Madness is defined as the state of having a serious illness, but none of the characters in the film are directly associated with having any sort of mental affliction other than ‘Ben’ who witnesses many of the atrocities that concern Rebecca. This may be a catalyst to enhance notions of insanity and the obscure paranoia that the heroin encounters from her own preconceptions of Rebecca.
Each of the female characters undergo some form of ‘madness’ that ultimately leads them to their own destruction or contrastingly, freedom.
We learn that Rebecca was unruly and independent, not adhering to the ‘normal resolution’ that
Freud proposed, and had significant power for a woman. According to a Darwinian theory, if a woman transgressed their gender role they would be afflicted by hysteria and mental disturbance.
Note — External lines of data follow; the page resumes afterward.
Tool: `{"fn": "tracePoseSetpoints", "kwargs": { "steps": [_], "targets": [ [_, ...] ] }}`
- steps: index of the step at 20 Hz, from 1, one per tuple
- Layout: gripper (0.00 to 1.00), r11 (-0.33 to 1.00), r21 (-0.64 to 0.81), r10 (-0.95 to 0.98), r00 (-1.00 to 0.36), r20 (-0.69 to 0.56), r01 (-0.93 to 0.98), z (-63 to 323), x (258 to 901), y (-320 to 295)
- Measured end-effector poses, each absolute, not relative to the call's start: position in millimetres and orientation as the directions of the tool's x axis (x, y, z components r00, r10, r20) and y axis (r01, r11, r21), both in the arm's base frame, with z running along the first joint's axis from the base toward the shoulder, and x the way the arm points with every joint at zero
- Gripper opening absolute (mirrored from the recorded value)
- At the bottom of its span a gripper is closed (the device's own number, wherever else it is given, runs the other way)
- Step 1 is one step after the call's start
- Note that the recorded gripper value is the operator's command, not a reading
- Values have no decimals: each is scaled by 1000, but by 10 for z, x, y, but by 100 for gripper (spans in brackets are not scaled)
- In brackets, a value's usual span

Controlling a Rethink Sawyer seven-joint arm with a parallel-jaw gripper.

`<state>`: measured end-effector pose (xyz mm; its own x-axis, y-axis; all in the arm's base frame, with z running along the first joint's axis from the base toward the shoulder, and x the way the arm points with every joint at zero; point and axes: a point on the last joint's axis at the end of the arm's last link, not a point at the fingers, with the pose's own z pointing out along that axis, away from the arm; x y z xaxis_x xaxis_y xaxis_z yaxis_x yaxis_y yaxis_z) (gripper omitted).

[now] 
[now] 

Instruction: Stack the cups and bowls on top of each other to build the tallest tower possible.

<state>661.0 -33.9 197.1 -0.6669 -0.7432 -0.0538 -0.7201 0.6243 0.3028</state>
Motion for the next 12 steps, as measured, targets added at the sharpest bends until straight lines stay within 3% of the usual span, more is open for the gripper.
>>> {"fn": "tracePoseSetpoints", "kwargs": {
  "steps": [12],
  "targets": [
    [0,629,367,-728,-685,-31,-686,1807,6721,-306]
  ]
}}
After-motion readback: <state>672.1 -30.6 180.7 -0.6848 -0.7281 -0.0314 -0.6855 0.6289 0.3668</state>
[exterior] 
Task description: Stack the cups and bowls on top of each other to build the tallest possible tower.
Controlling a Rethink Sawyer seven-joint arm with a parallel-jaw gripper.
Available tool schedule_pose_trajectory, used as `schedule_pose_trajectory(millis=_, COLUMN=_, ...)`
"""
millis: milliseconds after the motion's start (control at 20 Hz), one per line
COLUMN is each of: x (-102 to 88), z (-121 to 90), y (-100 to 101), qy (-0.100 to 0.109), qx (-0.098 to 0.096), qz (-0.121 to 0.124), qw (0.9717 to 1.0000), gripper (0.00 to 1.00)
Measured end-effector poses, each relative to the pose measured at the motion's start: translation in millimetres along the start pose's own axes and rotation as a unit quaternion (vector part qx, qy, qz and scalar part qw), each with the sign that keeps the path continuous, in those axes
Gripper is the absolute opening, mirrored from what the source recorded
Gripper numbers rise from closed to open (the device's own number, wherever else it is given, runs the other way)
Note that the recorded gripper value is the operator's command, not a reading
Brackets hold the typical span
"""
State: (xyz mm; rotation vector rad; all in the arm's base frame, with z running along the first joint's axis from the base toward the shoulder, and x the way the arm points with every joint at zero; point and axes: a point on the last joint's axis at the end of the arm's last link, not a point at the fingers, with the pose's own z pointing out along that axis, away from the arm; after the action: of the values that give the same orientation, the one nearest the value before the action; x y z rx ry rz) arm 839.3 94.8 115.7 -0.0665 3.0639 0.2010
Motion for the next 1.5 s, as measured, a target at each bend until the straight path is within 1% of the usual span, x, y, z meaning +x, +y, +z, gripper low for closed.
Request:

The way that Maxim describes her in the cottage scene actually enhances this theory by containing all of Rebecca’s masculine qualities that made her ‘mad’. However, Maxim and the new Mrs. de
Winter become equally afflicted by the madness of Rebecca’s haunting presence.
In the cottage scene, Hitchcock uses a panning movement with the camera to distort the nonexistent , yet supernatural presence of Rebecca to capture her motion throughout the cottage whist
Maxim recounts the circumstances of her death. Her phantom residence in Manderly is all the stronger through Mrs. Danvers’ persona.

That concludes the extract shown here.